Oh, she also set him on fire.
All that would probably be a movie in and of itself. (In fact, if you squint hard enough, Farrah Fawcett was in a TV drama flick from the 1980s called The Burning Bed that could in some slight way be seen as an inspiration if you get rid of the whole serial killer thing and just concentrate on the barbecuing your significant other part.) But most of that psychological trauma is just an excuse to explain why she has to take pills to prevent these visions she has of her ex dressed up in one of those long hooded raincoats from traumatizing her any more than she already is.
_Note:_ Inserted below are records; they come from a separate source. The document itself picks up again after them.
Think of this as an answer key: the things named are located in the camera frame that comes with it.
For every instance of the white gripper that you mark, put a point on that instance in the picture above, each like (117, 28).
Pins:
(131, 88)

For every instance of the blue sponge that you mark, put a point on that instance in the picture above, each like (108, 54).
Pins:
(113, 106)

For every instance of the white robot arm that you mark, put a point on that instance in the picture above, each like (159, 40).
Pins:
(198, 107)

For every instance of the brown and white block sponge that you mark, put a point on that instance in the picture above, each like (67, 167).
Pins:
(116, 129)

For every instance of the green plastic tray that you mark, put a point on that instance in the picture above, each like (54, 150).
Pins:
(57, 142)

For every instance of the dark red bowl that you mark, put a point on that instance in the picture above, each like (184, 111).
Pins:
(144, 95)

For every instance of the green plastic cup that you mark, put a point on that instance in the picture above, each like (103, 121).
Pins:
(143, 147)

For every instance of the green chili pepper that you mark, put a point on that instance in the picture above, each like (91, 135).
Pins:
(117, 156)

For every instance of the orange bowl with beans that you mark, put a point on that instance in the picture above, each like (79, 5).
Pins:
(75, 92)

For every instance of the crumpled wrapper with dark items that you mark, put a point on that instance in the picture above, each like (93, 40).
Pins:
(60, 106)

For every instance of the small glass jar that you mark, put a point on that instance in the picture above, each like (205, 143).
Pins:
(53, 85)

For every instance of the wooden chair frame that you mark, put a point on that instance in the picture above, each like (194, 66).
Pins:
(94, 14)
Trauma aside, she really is trying to move on. At the start of the flick, thanks to her encouraging parole officer, she’s trying to re-enter the workforce as a night-shift clerk at a gas station/general store off a rural route where, in addition to gas, they sell pickles from one of those big old jars full of brine and other stuff that they keep in big old jars as well. Spoiler alert: She gets the job.
And yes, we have seen this before. The lone clerk facing the perils of a shift where she’s all by herself at night in an isolated area is a well-known trope that was featured in John Carpenter’s Body Bags, and the closely related urban legend of a customer menaced by a killer during a stop at an all-night gas station was featured in the 1980s anthology Nightmares, and, you guessed it, Urban Legend.
So it’s no surprise that Mary’s first night is a mélange of getting hit on by weirdo customers, getting yelled at by weirdos on the phone, holdin on to weirdos’ lost credit cards, weird hallucinations involving weirdos that may or may not be real and, oh yeah, did her killer boyfriend get out of prison or didn’t he?
• Best Argument For Justice-System Reform: The whole she-set-her-killer-boyfriend-on-fire-and-helped-police-but-still-goes-to-prison-thing.
• Second-Best Argument For Justice-System Reform: The whole she-helped-her-killer-boyfriend-kill-a-bunch-of-people-but-got-out-of-prison thing.
• Best Part MC Hammer Would Have Approved Of: The killer has a hammer.
• Best Part MC Hammer Would Not Have Approved Of: The killer, in fact, ignores the title of MC Hammer’s greatest album and does, in fact, hurt em.
• Best Gross-out Scene: The whole roundup in the back room that happens later on in the third act.
• Second-best Gross-out: We find out James, the “Raincoat Ripper,” sure isn’t gonna win any beauty contests after Mary barbecued him.
Three stars for Padraig Reynolds’ flick. Three and a half if you’ve ever worked the night shift and dated a serial killer.
Check it out on Shudder (you may have heard of it), Tubi, Amazon Prime and streaming at a whole bunch of other places. It’s also out on Blu-ray and DVD.